### [HOW TO COMPLETE THIS TASK]
Reproduce the whole listing, keeping every character the same.

### [SUPPLIED INFORMATION]
────

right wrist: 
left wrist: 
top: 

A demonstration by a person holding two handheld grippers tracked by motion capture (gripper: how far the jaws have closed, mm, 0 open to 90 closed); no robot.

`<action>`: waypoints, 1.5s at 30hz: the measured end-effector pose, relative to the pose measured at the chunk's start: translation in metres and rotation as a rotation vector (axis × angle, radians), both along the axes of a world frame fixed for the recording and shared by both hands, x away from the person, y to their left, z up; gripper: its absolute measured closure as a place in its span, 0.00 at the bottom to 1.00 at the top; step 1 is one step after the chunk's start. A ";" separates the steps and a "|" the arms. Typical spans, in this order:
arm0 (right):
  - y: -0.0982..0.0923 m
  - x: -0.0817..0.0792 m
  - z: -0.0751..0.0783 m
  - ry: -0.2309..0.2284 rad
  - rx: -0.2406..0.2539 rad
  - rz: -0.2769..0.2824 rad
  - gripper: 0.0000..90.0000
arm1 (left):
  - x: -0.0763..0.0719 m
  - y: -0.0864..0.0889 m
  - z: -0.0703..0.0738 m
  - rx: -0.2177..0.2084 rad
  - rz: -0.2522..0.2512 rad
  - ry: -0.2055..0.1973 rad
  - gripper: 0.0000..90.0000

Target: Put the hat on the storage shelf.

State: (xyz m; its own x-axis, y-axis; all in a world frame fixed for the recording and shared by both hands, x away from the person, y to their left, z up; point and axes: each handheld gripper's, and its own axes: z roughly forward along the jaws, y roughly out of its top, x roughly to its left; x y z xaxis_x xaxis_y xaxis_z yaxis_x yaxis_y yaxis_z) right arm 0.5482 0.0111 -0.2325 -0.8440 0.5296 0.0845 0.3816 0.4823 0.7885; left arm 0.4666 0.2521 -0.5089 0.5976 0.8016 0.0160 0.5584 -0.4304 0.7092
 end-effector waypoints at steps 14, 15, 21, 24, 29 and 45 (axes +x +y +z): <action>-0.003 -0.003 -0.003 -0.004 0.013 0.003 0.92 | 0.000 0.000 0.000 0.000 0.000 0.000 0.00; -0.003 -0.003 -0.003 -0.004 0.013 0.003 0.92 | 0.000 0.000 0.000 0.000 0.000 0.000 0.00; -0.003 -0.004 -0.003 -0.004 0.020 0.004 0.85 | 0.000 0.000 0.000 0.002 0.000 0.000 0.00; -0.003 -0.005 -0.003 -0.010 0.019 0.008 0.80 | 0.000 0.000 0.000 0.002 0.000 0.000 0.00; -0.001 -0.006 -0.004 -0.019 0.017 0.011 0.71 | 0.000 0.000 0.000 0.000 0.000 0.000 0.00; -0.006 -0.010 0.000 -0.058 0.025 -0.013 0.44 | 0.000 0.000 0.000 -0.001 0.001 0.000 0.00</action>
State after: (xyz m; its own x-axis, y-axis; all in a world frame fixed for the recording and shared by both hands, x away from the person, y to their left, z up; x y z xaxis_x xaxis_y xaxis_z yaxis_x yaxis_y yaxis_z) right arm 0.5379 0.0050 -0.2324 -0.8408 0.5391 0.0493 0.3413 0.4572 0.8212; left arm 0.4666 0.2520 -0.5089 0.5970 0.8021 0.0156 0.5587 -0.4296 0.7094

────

### [WRITTEN REPLY]
right wrist: 
left wrist: 
top: 

A demonstration by a person holding two handheld grippers tracked by motion capture (gripper: how far the jaws have closed, mm, 0 open to 90 closed); no robot.

`<action>`: waypoints, 1.5s at 30hz: the measured end-effector pose, relative to the pose measured at the chunk's start: translation in metres and rotation as a rotation vector (axis × angle, radians), both along the axes of a world frame fixed for the recording and shared by both hands, x away from the person, y to their left, z up; gripper: its absolute measured closure as a place in its span, 0.00 at the bottom to 1.00 at the top; step 1 is one step after the chunk's start. A ";" separates the steps and a "|" the arms. Typical spans, in this order:
arm0 (right):
  - y: -0.0982..0.0923 m
  - x: -0.0817..0.0792 m
  - z: -0.0751..0.0783 m
  - ry: -0.2309..0.2284 rad
  - rx: -0.2406..0.2539 rad
  - rz: -0.2769..0.2824 rad
  - gripper: 0.0000..90.0000
arm1 (left):
  - x: -0.0763..0.0719 m
  - y: -0.0864..0.0889 m
  - z: -0.0703..0.0738 m
  - rx: -0.2177..0.2084 rad
  - rz: -0.2522..0.2512 rad
  - ry: -0.2055..0.1973 rad
  - gripper: 0.0000..90.0000

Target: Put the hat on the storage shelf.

State: (xyz m; its own x-axis, y-axis; all in a world frame fixed for the recording and shared by both hands, x away from the person, y to their left, z up; point and axes: each handheld gripper's, and its own axes: z roughly forward along the jaws, y roughly out of its top, x roughly to its left; x y z xaxis_x xaxis_y xaxis_z yaxis_x yaxis_y yaxis_z) right arm 0.5482 0.0111 -0.2325 -0.8440 0.5296 0.0845 0.3816 0.4823 0.7885; left arm 0.4666 0.2521 -0.5089 0.5976 0.8016 0.0160 0.5584 -0.4304 0.7092
 end-effector waypoints at steps 14, 15, 21, 24, 29 and 45 (axes +x +y +z): <action>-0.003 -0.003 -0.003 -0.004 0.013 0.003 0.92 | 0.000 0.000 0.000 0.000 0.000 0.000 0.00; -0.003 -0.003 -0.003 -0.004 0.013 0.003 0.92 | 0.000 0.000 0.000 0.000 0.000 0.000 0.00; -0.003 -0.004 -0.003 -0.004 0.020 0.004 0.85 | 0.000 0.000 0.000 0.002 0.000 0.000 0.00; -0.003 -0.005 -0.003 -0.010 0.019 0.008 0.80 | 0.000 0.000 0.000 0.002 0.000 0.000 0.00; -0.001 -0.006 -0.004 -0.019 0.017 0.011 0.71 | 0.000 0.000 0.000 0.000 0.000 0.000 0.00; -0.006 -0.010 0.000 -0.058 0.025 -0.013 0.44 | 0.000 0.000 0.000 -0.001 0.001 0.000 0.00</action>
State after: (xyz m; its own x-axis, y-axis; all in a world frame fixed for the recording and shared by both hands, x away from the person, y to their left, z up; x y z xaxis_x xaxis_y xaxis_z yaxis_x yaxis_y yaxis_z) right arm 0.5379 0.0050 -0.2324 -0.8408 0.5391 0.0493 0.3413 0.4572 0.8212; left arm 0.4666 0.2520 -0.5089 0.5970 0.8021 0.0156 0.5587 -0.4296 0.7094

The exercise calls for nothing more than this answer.